What the task requires
A full, exact copy of the listing is needed, with images omitted.

Data section
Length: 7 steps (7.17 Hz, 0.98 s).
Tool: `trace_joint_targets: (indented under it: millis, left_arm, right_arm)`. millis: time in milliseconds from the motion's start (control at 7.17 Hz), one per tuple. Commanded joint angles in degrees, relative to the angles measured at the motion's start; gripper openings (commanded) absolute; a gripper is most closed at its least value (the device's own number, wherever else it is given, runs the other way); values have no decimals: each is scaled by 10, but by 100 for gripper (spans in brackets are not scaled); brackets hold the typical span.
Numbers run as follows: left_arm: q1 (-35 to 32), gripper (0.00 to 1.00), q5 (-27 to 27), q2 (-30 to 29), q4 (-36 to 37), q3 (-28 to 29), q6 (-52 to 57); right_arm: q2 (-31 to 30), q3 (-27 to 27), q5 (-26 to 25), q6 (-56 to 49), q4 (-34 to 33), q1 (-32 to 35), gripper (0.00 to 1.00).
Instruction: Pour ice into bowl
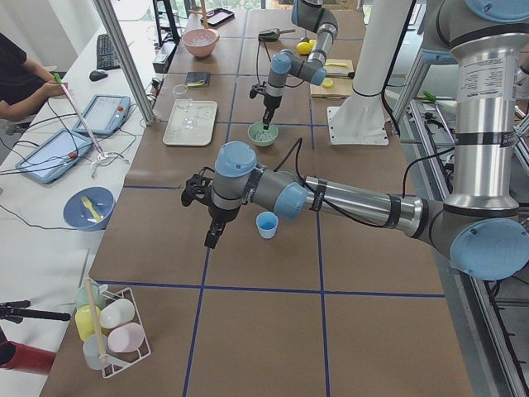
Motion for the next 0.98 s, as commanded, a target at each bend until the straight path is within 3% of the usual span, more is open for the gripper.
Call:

Response to the task
Length: 7 steps (7.17 Hz, 0.98 s).
Tool: `trace_joint_targets: (indented under it: millis, left_arm, right_arm)`. millis: time in milliseconds from the motion's start (control at 7.17 Hz), one per tuple. Commanded joint angles in degrees, relative to the angles measured at the motion's start; gripper openings (commanded) absolute; a gripper is most closed at its least value (the device's own number, wherever else it is given, runs the other way); values have no decimals: each is scaled by 10, but by 100 for gripper (spans in brackets are not scaled); brackets hold the typical span.
Numbers run as follows: left_arm: q1 (-35 to 32), gripper (0.00 to 1.00), q5 (-27 to 27), q2 (-30 to 29), q4 (-36 to 37), q3 (-28 to 29), q6 (-52 to 57); right_arm: q2 (-31 to 30), q3 (-27 to 27), q5 (-26 to 25), q6 (-56 to 49), q4 (-34 to 33), q1 (-32 to 35), gripper (0.00 to 1.00).
Instruction: Pour ice into bowl
Motion for the next 0.98 s, as commanded, a target at each bend until the straight path is within 3% of the usual span, more is open for the gripper.
Call:

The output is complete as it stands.